EXERCISE DETAILS
With pictures left out, write out exactly every line from the start of the data through the one that contains "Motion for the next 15".
PROVIDED RECORDS Block Start
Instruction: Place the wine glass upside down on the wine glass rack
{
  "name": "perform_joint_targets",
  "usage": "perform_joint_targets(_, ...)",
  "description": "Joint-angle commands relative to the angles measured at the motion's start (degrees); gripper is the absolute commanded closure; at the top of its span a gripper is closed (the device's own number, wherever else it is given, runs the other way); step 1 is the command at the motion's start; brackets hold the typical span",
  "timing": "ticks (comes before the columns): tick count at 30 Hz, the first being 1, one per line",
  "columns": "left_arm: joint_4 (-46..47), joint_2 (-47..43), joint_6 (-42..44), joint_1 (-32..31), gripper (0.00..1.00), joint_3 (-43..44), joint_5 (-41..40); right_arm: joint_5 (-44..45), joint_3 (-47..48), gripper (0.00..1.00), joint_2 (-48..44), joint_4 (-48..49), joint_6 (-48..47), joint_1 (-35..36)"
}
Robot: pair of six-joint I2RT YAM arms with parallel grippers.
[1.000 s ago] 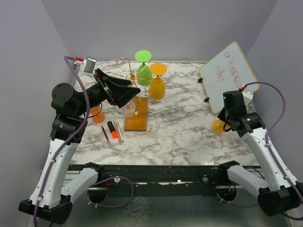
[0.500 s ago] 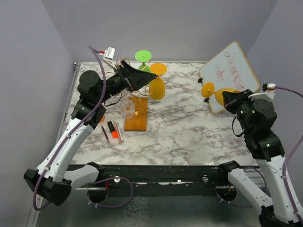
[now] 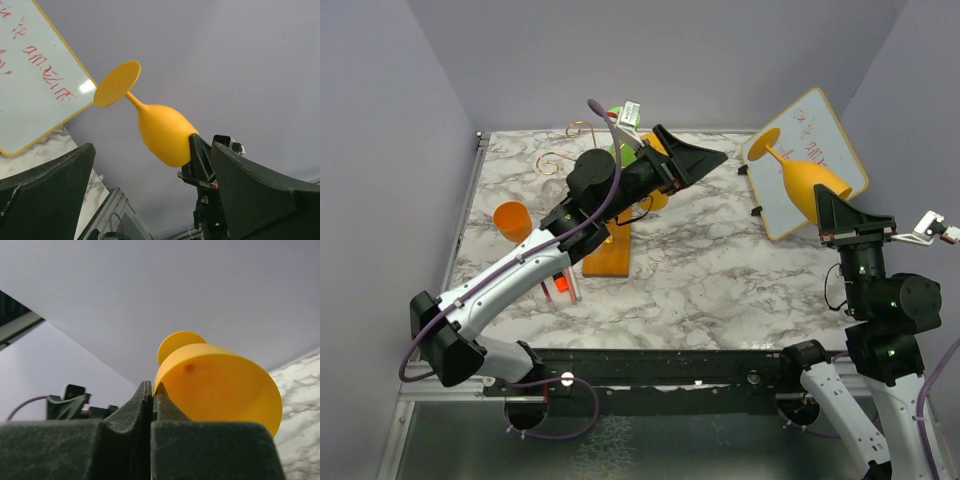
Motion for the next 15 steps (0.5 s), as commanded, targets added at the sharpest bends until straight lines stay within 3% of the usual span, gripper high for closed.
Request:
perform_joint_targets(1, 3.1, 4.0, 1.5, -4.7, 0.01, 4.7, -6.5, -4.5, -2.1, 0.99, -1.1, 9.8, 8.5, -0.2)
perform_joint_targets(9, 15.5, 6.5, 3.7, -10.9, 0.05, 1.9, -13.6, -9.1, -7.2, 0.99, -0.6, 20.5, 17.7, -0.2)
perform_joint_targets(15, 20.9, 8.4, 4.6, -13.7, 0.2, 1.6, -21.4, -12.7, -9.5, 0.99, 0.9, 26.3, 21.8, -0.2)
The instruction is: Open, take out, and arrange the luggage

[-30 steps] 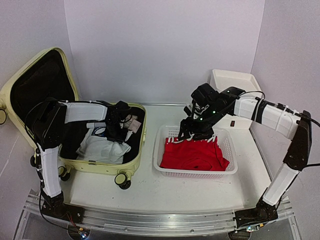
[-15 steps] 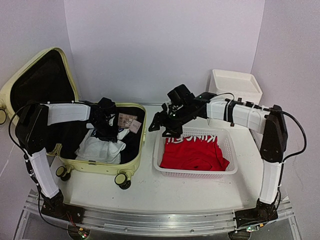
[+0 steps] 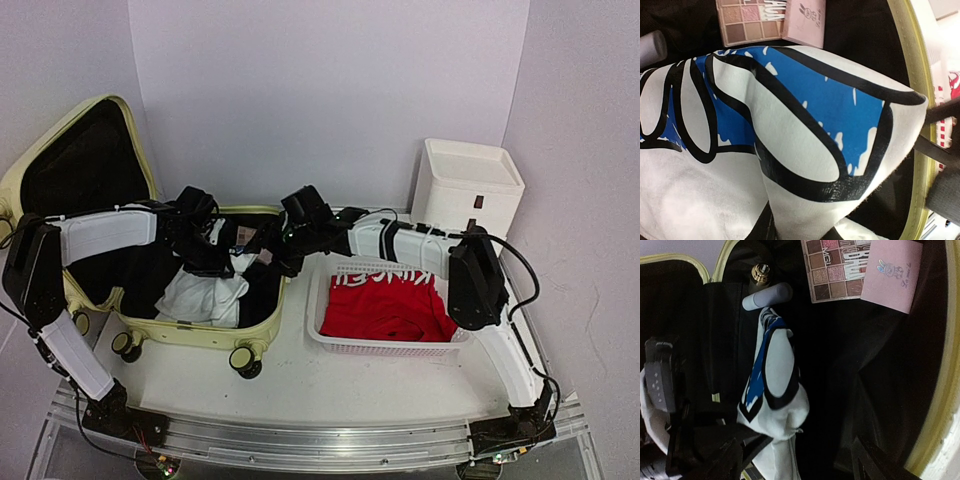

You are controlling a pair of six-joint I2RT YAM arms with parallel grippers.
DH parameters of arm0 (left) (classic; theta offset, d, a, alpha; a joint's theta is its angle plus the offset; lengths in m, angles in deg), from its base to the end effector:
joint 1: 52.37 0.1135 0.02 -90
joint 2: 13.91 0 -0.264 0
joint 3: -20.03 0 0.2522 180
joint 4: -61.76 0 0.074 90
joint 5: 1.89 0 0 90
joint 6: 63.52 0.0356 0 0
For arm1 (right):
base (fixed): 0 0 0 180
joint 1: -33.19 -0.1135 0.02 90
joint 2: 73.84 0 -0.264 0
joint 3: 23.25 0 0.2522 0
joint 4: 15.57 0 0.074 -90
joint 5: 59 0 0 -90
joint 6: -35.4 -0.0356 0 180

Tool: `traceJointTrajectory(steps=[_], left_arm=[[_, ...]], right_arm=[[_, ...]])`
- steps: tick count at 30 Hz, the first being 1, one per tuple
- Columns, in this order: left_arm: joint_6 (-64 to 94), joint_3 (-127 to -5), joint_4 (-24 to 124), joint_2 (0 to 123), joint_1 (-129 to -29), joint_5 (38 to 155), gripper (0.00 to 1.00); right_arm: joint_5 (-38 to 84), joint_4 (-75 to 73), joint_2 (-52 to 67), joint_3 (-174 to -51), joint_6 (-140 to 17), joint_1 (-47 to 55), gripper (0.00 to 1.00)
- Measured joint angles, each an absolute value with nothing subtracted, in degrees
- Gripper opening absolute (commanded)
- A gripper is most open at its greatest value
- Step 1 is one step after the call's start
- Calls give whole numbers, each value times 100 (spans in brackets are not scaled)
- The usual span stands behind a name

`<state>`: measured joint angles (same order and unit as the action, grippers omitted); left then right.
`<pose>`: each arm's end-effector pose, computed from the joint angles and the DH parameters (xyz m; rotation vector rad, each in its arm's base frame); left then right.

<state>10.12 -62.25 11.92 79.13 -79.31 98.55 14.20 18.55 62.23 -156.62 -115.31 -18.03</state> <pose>0.2960 -0.1577 0.2351 0.3121 2.6718 -0.4886 0.3356 0.4341 0.2200 0.0232 2.5633 1.2717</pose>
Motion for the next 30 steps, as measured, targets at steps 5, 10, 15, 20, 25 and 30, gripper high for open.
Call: traceJointTrajectory(steps=[5,10,15,20,25,30], left_arm=[[1027,-6074,1269,7854,-7931,10021,12],[1027,-6026,1312,7727,-7931,10128,12],[1027,-5967,1360,7598,-7918,10167,12],[1025,-5890,1400,7596,-7887,10196,12],[1020,-5884,1402,7596,-7878,10265,12],[1014,-5884,1411,7594,-7848,10316,15]], right_arm=[[1853,1735,6533,-16012,-11874,-1934,77],[2371,1656,6597,-16027,-12243,-2120,71],[2762,1575,6857,-16294,-12689,-2297,64],[2911,1507,7191,-16709,-13037,-2389,54],[2990,1357,7329,-16899,-13139,-2448,20],[3073,1138,7331,-16838,-13177,-2472,0]])
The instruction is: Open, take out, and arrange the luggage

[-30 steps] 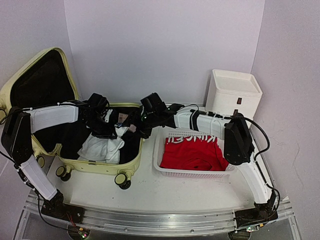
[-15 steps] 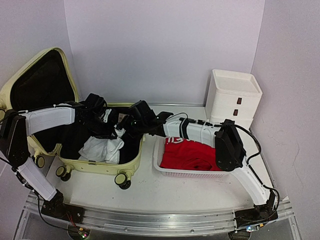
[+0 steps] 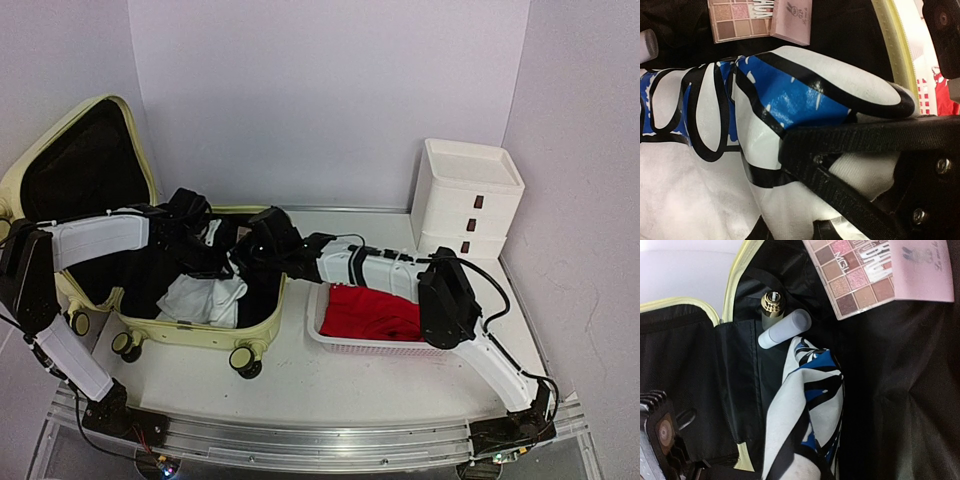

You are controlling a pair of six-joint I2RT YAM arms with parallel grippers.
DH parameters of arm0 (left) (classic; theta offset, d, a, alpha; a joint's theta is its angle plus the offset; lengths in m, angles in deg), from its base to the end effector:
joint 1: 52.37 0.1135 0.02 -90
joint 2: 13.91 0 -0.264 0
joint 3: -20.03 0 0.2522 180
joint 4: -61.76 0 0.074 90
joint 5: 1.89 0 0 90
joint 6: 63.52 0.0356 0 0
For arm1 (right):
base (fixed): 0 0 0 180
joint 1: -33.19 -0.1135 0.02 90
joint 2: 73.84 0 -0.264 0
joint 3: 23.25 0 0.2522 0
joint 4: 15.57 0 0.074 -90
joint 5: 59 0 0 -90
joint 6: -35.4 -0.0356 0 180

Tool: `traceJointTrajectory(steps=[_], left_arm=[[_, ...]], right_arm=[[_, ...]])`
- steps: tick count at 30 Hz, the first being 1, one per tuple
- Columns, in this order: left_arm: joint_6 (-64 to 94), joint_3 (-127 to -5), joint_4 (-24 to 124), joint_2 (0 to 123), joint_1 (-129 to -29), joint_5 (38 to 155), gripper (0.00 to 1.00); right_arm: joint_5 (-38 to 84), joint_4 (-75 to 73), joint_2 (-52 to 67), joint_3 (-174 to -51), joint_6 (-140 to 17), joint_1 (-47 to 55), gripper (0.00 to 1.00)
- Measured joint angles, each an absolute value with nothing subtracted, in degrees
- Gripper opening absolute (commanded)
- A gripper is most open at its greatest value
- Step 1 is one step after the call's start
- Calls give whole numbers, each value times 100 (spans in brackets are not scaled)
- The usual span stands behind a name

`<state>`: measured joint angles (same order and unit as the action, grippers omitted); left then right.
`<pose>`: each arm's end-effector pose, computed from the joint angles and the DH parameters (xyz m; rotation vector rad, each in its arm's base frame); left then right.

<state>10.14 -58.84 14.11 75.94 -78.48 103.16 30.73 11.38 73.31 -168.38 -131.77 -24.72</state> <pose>0.2862 -0.1506 0.2369 0.3251 2.6440 -0.5984 0.3131 0.4997 0.1947 0.4013 2.3849 1.3195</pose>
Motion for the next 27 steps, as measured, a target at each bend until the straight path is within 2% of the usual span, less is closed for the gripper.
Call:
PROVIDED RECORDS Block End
SOLVED EXERCISE
Instruction: Place the wine glass upside down on the wine glass rack
{
  "name": "perform_joint_targets",
  "usage": "perform_joint_targets(_, ...)",
  "description": "Joint-angle commands relative to the angles measured at the motion's start (degrees); gripper is the absolute commanded closure; at the top of its span a gripper is closed (the device's own number, wherever else it is given, runs the other way); step 1 is the command at the motion's start; brackets hold the typical span",
  "timing": "ticks (comes before the columns): tick count at 30 Hz, the first being 1, one per line",
  "columns": "left_arm: joint_4 (-46..47), joint_2 (-47..43), joint_6 (-42..44), joint_1 (-32..31), gripper (0.00..1.00), joint_3 (-43..44), joint_5 (-41..40); right_arm: joint_5 (-44..45), joint_3 (-47..48), gripper (0.00..1.00), joint_2 (-48..44), joint_4 (-48..49), joint_6 (-48..47), joint_1 (-35..36)"
}
Robot: pair of six-joint I2RT YAM arms with parallel grippers.
[1.000 s ago] 
[0.500 s ago] 
[now] 
Motion for the next 15 steps (0.5 s), as commanded, targets added at the sharpest bends until straight lines stay within 3% of the usual span, gripper high for closed.

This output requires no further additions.